§ **WORK ITEM**: Throughout the material, count the lines with the word "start" in them, and answer with only the figure.
----
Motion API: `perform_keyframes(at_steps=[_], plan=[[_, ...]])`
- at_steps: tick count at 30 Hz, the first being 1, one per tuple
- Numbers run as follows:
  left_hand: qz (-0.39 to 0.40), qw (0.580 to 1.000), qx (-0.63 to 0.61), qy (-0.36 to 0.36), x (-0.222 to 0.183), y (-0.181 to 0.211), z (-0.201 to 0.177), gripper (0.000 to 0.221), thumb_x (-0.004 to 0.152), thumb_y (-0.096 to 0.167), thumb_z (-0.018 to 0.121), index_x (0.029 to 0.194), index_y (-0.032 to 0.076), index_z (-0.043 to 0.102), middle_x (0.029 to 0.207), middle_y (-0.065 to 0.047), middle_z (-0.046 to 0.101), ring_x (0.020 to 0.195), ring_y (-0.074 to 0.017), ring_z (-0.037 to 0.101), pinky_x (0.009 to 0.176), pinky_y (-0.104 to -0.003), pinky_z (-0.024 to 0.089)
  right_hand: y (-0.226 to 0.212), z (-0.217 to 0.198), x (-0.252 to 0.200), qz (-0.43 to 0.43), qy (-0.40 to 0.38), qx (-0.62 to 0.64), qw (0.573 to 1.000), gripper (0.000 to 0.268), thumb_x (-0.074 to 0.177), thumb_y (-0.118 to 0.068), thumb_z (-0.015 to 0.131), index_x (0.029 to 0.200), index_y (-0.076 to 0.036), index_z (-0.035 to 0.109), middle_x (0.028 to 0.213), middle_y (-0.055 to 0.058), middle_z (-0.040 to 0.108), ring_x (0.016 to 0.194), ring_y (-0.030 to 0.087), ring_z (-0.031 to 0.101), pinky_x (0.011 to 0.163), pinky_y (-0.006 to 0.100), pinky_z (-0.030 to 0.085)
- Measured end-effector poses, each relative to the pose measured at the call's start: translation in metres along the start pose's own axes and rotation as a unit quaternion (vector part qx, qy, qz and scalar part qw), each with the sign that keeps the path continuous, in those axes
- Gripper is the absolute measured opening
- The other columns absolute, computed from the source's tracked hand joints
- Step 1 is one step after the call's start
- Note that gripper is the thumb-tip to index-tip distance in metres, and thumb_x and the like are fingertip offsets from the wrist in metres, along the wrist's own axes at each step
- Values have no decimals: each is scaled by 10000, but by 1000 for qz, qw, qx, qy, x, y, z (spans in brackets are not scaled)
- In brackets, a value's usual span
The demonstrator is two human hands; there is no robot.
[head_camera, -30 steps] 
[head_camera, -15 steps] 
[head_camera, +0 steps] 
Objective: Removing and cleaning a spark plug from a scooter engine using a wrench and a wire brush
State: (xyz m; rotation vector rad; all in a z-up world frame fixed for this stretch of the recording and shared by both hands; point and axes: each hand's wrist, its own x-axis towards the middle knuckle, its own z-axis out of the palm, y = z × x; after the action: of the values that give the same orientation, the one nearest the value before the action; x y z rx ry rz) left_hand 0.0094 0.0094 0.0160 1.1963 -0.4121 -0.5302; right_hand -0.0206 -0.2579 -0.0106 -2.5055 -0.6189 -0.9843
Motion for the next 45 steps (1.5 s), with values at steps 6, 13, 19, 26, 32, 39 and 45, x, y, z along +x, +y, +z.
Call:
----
§ **EXERCISE ANSWER**: 2